## Elementary Linear Algebra 7th Edition

(a) $|\langle f,g \rangle|=1\leq\| f \|\| g \|=\sqrt{\frac{1}{3}}\sqrt{\frac{1}{2}(e^2-1)}$ (b) $\| f+g \| =\sqrt{\frac{11}{6}+\frac{e^2}{2}} \leq\| f \|+\| g \|=\sqrt{\frac{1}{3}}+\sqrt{\frac{1}{2}(e^2-1)}$.

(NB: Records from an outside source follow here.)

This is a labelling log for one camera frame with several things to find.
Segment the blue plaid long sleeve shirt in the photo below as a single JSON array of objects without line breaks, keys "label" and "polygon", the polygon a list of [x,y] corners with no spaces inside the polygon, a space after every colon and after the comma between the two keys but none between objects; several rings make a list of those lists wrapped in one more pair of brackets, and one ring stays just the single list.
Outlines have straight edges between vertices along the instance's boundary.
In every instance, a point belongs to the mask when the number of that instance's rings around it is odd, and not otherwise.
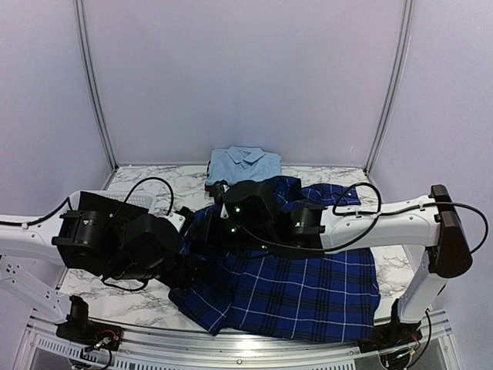
[{"label": "blue plaid long sleeve shirt", "polygon": [[211,335],[225,328],[315,343],[368,340],[381,295],[369,249],[289,260],[245,251],[208,255],[168,297]]}]

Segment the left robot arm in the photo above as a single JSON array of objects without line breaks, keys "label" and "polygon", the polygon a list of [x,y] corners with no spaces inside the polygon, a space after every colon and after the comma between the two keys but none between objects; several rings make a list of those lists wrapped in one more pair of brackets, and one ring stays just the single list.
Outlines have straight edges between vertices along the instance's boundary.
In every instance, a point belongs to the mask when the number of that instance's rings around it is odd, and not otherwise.
[{"label": "left robot arm", "polygon": [[81,191],[42,216],[1,216],[1,252],[81,270],[102,286],[137,294],[158,281],[187,290],[200,273],[200,259],[183,251],[176,216]]}]

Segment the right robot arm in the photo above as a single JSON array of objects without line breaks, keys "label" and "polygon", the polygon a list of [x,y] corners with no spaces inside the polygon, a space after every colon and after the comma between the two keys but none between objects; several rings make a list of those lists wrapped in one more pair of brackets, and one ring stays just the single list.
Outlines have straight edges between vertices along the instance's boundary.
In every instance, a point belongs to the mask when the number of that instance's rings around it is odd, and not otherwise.
[{"label": "right robot arm", "polygon": [[248,180],[224,191],[219,208],[192,227],[189,238],[201,247],[266,251],[290,259],[398,244],[424,247],[420,268],[381,330],[387,344],[398,345],[446,283],[472,266],[459,207],[445,186],[434,185],[428,195],[379,203],[376,210],[354,205],[341,210],[337,203],[283,210],[265,183]]}]

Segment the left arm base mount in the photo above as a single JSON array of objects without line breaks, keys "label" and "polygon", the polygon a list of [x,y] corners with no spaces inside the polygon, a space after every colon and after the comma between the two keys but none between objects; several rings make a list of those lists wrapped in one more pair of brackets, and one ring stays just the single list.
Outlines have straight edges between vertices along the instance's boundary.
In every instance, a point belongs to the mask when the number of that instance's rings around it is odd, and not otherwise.
[{"label": "left arm base mount", "polygon": [[67,341],[85,345],[91,349],[119,349],[123,329],[89,319],[89,305],[79,296],[69,297],[70,310],[63,323],[57,325],[56,336]]}]

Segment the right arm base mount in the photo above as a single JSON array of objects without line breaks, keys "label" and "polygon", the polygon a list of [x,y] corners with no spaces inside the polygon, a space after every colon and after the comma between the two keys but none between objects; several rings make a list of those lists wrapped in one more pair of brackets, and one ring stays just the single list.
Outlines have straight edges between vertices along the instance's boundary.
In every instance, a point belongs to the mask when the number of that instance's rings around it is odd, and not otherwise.
[{"label": "right arm base mount", "polygon": [[374,327],[372,337],[357,342],[360,353],[368,353],[393,348],[399,345],[406,345],[414,341],[421,340],[420,330],[421,320],[417,323],[403,323],[398,316],[398,303],[396,299],[391,306],[391,320],[384,325]]}]

Let $f(x)=x, \quad g(x)=e^x$, $\langle f, g\rangle=\int_{0}^1 f(x)g(x) d x$, we have $\langle f, g\rangle=\int_{0}^1 xe^x d x=\left[xe^x-e^x\right]_{0}^1=1,$ $\langle f, f\rangle=\int_{0}^{1} x^2 d x= \frac{1}{3}\left[x^3\right]_{0}^{1}=\frac{1}{3},$ $\langle g, g\rangle=\int_{0}^{1}e^{2x}d x= \frac{1}{2}\left[e^{2x}\right]_{0}^{1}=\frac{1}{2}(e^2-1),$ by making use of the calculations above, we get \begin{aligned}\langle f+g, f+g\rangle &=\int_{0}^{1}( x +e^{x})^2d x\\ &=\int_{0}^{1}\left(x^2+e^{2x}+2x e^{x} \right) d x \\ &=\left[\frac{1}{3}x^3+\frac{1}{2}e^{2x}+2 (xe^x-e^x)\right]_{0}^{1} \\ &=\frac{11}{6}+\frac{e^2}{2}\end{aligned}. Since for any $f$ we have $\| f \| =\sqrt{\langle f, f\rangle}$, then (a) $|\langle f,g \rangle|=1\leq\| f \|\| g \|=\sqrt{\frac{1}{3}}\sqrt{\frac{1}{2}(e^2-1)}$ (b) $\| f+g \| =\sqrt{\frac{11}{6}+\frac{e^2}{2}} \leq\| f \|+\| g \|=\sqrt{\frac{1}{3}}+\sqrt{\frac{1}{2}(e^2-1)}$.